#### Task input
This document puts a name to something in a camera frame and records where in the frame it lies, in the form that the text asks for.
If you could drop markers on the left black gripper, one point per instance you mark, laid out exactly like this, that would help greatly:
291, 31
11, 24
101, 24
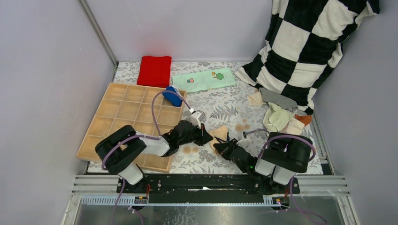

#### Task objective
Could you repeat all of the data exactly, minus the pictures?

#### Response box
This document puts a name to something in a camera frame and records where in the frame it lies, in the form that the text asks for.
If you could drop markers on the left black gripper, one point per instance you mark, laid out exactly like this, that would help greatly:
291, 31
11, 24
101, 24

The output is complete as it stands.